Please say how many lines of the listing hold "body", with no other words in the answer.

- Opening Delimiter -

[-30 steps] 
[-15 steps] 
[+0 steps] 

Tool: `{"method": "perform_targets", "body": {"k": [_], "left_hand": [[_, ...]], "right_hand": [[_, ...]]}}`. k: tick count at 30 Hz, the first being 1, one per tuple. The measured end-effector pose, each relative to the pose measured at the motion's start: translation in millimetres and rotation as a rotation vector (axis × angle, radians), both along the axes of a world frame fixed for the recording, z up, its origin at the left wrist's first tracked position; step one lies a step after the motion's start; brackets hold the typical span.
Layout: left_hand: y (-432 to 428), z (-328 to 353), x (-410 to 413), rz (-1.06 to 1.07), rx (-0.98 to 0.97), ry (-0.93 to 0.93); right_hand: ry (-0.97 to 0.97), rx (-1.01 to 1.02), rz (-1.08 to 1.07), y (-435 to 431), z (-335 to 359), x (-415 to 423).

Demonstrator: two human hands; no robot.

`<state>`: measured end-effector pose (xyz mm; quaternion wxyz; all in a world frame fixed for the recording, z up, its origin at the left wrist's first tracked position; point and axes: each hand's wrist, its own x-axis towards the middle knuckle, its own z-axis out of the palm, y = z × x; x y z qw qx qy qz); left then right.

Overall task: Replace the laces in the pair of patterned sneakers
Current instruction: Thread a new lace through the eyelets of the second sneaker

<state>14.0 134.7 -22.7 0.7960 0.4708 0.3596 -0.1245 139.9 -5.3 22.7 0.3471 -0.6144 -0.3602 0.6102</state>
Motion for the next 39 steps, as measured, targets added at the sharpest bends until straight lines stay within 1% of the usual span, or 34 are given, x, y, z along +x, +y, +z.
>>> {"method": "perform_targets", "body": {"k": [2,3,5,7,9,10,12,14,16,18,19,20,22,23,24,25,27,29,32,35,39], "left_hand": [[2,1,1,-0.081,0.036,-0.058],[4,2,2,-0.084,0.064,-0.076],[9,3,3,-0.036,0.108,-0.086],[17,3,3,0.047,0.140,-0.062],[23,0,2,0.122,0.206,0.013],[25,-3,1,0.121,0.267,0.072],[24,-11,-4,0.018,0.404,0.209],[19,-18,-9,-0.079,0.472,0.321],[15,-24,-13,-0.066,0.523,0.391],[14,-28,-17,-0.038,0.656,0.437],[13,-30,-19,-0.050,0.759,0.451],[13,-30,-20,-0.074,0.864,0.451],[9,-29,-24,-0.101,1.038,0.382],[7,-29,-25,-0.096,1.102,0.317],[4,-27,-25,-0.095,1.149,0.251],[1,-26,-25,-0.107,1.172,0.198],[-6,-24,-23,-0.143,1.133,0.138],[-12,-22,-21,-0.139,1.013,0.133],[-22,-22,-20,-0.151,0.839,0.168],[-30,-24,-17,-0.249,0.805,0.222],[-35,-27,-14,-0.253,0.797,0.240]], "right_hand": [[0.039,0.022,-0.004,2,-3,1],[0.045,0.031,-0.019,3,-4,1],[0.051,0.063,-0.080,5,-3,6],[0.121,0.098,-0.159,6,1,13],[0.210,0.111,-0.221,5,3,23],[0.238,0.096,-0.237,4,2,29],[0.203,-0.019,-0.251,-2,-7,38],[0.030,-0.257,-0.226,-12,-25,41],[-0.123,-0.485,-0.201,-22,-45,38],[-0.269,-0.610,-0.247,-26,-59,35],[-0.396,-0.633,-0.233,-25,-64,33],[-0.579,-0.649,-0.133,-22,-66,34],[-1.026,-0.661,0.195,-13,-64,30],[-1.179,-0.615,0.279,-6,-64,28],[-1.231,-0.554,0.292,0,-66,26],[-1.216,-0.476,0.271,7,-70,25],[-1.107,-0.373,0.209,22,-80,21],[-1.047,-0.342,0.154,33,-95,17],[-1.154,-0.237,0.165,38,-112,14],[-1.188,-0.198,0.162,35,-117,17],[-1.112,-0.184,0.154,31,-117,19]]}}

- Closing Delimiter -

**Exercise output**
2